- Decades:: 1940s; 1950s; 1960s; 1970s; 1980s;
- See also:: Other events of 1960 List of years in Afghanistan

= 1960 in Afghanistan =

The following lists events that happened during 1960 in the Kingdom of Afghanistan.

The U.S.S.R. has by this year spent or committed about $300,000,000 in economic aid to Afghanistan. The latest Soviet enterprise is the building of the Salang highway across the Hindu Kush range to shorten the route between Kabul and the northern provinces by 190 km. The Soviet government promises $22,400,000 in aid to construct the Jalalabad dam on the Kabul river to provide electricity to the capital. Soviet technicians find petroleum in the area of Mazar-i-Sharif, on the Afghan side of the Amu Darya (Oxus) river. United States economic aid to Afghanistan totals by 1960 about $165,000,000, including a loan of $50,000,000. The National Assembly approved the budget estimate for the year 1960–61, balanced at 4,500,000,000 Afghanis. Abdullah Malikyar, minister of finance, declares that a total of 2,540,000,000 Afghanis of the budget expenditure will be used to implement the last year of the 1957–61 development plan.

==Incumbents==
- Monarch – Mohammed Zahir Shah
- Prime Minister – Mohammed Daoud Khan

==January 1960==
Mohammad Naim visits Karachi, Pakistan.
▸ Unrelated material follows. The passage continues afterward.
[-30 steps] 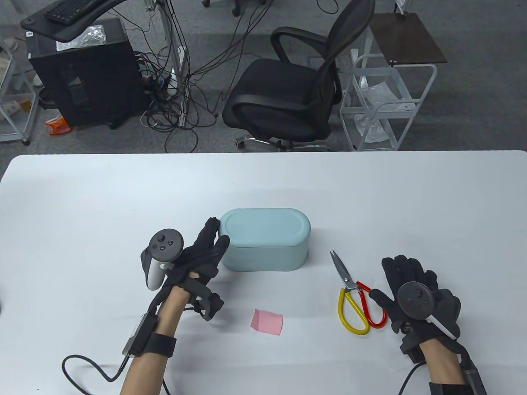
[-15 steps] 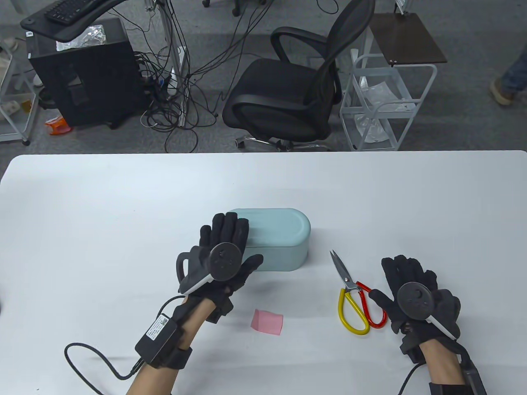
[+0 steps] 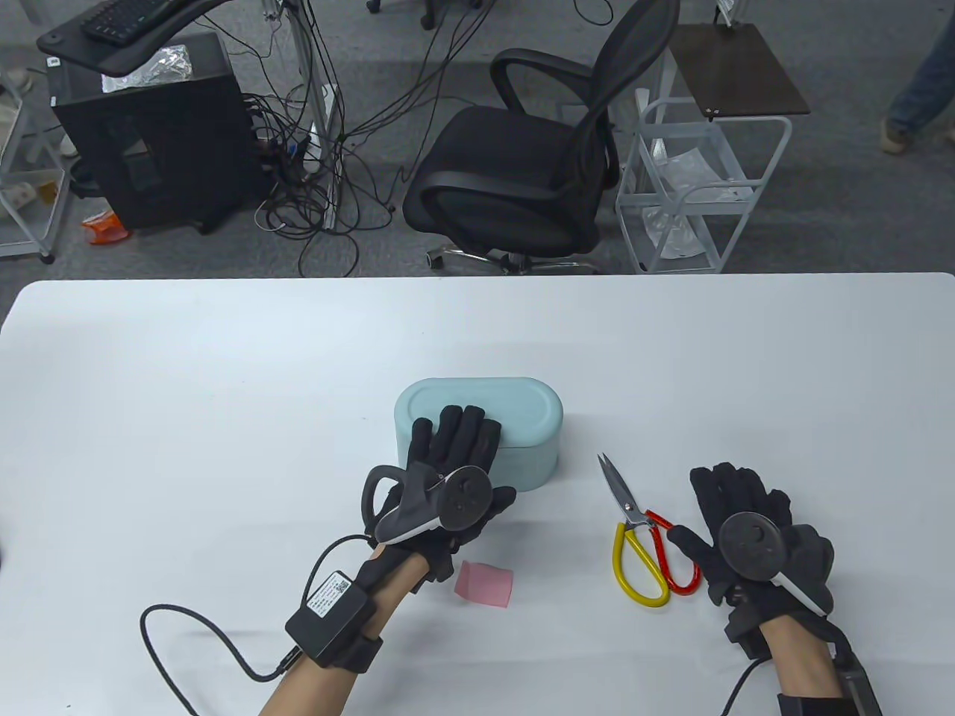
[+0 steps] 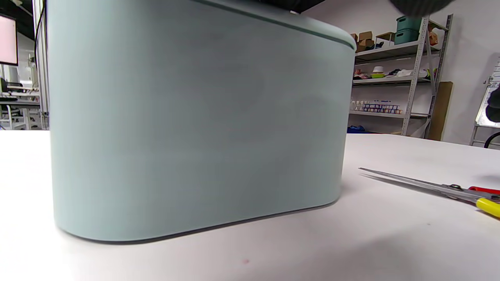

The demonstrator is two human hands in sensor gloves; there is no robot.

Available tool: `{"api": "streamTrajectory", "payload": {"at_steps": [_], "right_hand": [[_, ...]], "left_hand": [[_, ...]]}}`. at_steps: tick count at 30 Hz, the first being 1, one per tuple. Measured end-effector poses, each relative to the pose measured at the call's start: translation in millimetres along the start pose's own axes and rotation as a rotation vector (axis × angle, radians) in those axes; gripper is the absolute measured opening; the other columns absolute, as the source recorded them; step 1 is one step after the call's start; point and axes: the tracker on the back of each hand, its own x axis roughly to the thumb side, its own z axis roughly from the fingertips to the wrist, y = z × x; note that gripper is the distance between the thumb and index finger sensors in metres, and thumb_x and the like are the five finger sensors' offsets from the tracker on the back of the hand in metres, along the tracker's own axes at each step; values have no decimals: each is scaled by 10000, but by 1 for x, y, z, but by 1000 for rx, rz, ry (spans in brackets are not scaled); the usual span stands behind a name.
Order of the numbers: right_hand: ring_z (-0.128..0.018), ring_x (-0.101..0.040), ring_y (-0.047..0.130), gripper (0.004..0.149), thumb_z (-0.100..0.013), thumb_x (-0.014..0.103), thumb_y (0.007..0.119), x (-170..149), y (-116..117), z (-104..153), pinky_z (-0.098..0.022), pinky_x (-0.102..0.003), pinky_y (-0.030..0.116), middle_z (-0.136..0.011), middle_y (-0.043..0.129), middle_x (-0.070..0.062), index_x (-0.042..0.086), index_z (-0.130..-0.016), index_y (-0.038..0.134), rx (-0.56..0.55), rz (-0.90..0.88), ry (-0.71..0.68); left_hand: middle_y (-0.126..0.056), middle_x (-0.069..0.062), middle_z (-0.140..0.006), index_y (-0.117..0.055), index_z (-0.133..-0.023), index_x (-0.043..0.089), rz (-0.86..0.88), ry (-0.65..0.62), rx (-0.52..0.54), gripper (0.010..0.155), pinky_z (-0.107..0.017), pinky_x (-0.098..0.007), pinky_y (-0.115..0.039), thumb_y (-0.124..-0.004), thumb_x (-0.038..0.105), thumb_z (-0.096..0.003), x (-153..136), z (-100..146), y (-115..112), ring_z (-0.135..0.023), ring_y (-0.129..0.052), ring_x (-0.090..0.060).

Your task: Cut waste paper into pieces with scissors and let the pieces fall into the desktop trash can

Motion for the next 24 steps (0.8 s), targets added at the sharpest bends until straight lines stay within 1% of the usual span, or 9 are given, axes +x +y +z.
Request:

In late February he held a press conference at Kabul, in which he complained of the "completely negative attitude" of Pakistan toward the Afghan claim to Pashtunistan (the former North-West Frontier Province in which, according to Kabul, 7,000,000 Pathan tribesmen are anxious to join Afghanistan).

==March 2–5, 1960==
Nikita Khrushchev, the Prime Minister of the U.S.S.R., visits Kabul. In a joint statement Khrushchev and Mohammad Daud, the Afghan Prime Minister, declare that in order to establish peace in the Middle East "the application of the principle of self-determination" is the reasonable way to solve the problems of Pashtunistan.

==August 1960==
At Kabul, a ten-year Sino-Afghan treaty of friendship is signed by Mohammad Daud and Chen Yi, the deputy premier and foreign minister of Communist China.

==September 1960==
Speaking at the UN General Assembly Mohammad Naim, the Deputy Prime Minister and Foreign Minister, describes his country's position as "most impartial and independent in international affairs," its only alliance being its membership in the United Nations.